L' Habileté numérique est la capacité d’accéder à l’information, de la gérer, de la comprendre, de l’intégrer, de la communiquer et de l’évaluer, ainsi que de créer et de diffuser des informations, en toute sécurité et de manière appropriée à l’aide des technologies numériques.
👉 L’habileté numérique implique une dimension d’engagement actif et civique dans le monde numérique, et est une condition préalable au développement d’une citoyenneté numérique active et autonome.
Pour illustrer ce besoin d’ "habilité numérique", soulignons en autre le contexte de "guerre du numérique" sur les réseaux internet. Cette capacité « habilité numérique » permet de bien faire la distinction entre désinformation, mésinformation et information malveillante.

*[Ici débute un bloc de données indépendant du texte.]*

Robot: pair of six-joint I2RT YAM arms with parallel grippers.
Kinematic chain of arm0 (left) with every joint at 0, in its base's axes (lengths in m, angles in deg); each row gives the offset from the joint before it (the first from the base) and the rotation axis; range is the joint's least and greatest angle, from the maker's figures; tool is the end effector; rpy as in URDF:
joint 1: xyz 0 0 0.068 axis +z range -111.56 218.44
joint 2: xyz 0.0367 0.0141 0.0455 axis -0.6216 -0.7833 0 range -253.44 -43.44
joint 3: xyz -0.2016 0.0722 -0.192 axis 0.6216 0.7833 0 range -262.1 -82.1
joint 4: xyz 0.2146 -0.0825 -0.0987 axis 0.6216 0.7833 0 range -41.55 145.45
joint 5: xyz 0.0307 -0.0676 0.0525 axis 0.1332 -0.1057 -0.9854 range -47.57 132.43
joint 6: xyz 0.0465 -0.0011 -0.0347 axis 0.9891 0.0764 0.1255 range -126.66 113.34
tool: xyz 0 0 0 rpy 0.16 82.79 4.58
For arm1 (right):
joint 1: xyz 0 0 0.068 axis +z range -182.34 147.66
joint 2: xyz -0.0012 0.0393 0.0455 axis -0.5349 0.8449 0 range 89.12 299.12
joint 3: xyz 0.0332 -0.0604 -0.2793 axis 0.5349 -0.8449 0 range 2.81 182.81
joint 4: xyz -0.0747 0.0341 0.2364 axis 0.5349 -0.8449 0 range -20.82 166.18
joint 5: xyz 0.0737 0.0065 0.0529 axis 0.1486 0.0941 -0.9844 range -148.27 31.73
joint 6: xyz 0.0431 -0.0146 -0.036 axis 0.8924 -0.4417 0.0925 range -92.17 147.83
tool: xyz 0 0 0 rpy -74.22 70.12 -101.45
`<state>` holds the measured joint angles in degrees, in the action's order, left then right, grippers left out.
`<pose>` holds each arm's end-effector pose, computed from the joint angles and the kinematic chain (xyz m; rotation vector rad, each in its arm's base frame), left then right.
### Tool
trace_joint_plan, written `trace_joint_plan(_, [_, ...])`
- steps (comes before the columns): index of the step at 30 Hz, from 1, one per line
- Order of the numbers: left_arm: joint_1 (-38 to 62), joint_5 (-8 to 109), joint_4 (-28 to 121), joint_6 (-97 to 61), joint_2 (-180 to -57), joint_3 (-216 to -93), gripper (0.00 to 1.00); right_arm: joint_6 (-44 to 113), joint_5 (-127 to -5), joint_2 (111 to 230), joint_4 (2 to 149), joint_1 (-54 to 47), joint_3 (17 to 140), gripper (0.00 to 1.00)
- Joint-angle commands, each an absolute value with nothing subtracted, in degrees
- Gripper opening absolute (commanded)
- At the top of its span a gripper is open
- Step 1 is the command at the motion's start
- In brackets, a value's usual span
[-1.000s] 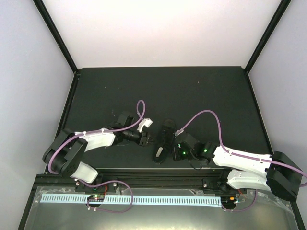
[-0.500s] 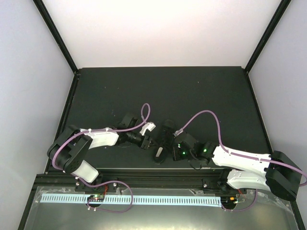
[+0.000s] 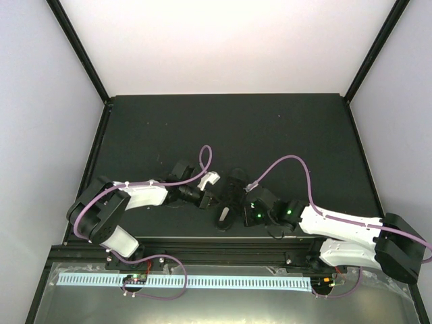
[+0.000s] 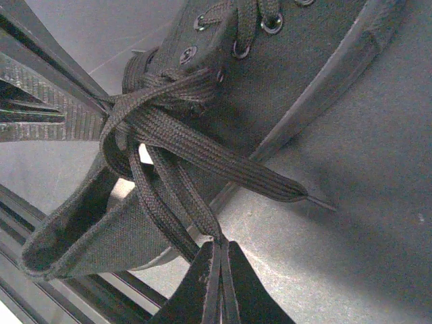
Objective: Tie the shoes
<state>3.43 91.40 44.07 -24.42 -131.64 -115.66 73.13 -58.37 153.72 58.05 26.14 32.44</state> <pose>0.1948 -0.1747 0.1594 0.7892 2.4335 -1.4352 0.1020 0.1661 0.1890 -0.3058 2.6416 0.6996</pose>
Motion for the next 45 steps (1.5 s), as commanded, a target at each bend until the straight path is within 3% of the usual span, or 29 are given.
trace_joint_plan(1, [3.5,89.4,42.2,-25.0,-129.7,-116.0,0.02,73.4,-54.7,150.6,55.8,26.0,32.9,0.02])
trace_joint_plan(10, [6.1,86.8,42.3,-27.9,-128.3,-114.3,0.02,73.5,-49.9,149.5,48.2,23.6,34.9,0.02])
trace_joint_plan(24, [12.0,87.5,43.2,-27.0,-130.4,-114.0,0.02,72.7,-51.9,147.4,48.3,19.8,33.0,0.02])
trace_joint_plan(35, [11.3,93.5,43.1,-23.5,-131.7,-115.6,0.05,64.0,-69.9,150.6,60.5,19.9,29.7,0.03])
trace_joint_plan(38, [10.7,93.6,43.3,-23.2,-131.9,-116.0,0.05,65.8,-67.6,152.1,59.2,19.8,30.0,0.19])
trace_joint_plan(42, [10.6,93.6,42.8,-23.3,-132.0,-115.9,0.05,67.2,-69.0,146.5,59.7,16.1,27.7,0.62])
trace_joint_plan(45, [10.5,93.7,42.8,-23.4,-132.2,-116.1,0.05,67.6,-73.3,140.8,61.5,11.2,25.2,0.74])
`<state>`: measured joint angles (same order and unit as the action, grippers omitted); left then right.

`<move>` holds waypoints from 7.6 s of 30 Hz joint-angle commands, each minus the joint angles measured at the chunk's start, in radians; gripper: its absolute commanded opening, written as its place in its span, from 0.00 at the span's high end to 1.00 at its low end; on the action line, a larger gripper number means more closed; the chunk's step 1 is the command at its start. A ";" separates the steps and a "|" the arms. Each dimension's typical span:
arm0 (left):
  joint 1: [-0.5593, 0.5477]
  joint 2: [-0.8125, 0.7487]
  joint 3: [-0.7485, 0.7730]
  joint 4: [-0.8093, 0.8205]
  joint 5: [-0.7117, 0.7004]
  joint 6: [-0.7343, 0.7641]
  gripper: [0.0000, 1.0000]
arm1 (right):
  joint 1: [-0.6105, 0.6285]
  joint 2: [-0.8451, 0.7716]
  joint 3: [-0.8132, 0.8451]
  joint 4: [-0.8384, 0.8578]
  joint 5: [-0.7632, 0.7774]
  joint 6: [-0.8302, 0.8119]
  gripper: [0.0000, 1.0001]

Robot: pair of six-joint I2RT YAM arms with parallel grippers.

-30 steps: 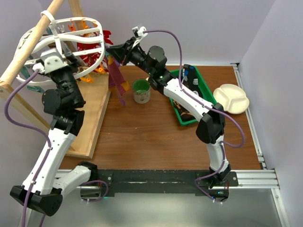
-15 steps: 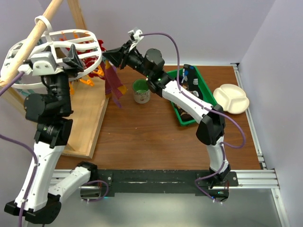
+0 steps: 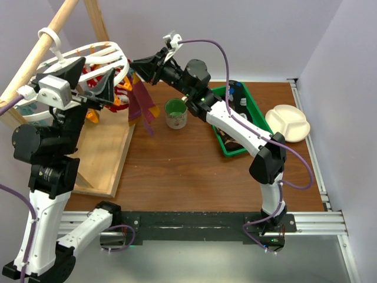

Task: Remove the socks clipped to the hanger
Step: Adjust the hanger on the clothesline, then remove the sock from the hanger.

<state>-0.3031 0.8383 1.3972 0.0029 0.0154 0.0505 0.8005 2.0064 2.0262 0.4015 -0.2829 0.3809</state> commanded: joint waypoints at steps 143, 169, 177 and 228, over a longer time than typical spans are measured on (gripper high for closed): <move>0.006 -0.294 -0.840 0.273 0.187 -0.612 1.00 | -0.127 -0.051 0.021 0.026 -0.663 0.153 0.33; 0.007 -0.315 -0.757 0.060 0.297 -0.687 1.00 | -0.041 0.301 0.394 0.254 -0.766 0.555 0.29; 0.007 -0.329 -0.759 0.043 0.301 -0.683 1.00 | 0.006 0.298 0.384 0.221 -0.704 0.527 0.31; 0.007 -0.404 -0.796 -0.066 0.293 -0.647 1.00 | 0.019 0.127 0.194 0.045 -0.455 0.308 0.30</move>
<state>-0.3012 0.4335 0.5896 -0.0856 0.2913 -0.6132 0.8135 2.2333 2.2459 0.4881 -0.7929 0.7654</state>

Remarque : Pour signaler un contenu illicite : connectez-vous sur
Internet-signalement.gouv.fr.ou https://www.pointdecontact.net/
Prenons aussi connaissance de l’ampleur de l'action des Bots (robots générateurs de messages) et badbots (robots malveillants) sur internet. La radio «France Info» le 25 novembre 24 a fait une courte émission de 5 minutes sur ce sujet. Ci-dessous un résumé des points qui ont attiré notre attention. "Dans le trafic internet mondial sur les réseaux, « 50% sont du trafic humain et les autres 50% sont du trafic automatisé, via des robots », détaille à la radio « France Info » le 25 novembre 24 Florian Malecki, l’un des responsables d'Imperva, société américaine de cybersécurité, une filiale du français Thaleselon Imperva, … « les bots vont, c’est mathématique, bientôt dépasser l’activité des humains"».
Et dans cette part du trafic généré » par des machines, « 32% du trafic bot sont du trafic de robots malveillants. Et cela va continuer à augmenter." « Des contenus massivement sont dupliqués, même s'ils sont reformulés par de grands modèles de langage...Tout cela est aidé, désormais, par l’intelligence artificielle pour rendre ces narratifs encore plus crédibles ».
Nous devons tous comprendre que nous sommes dans un contexte de guerre numérique, comme évoqué ici, et donc il est nécessaire d'acquérir une habileté pour nous informer et nous exprimer.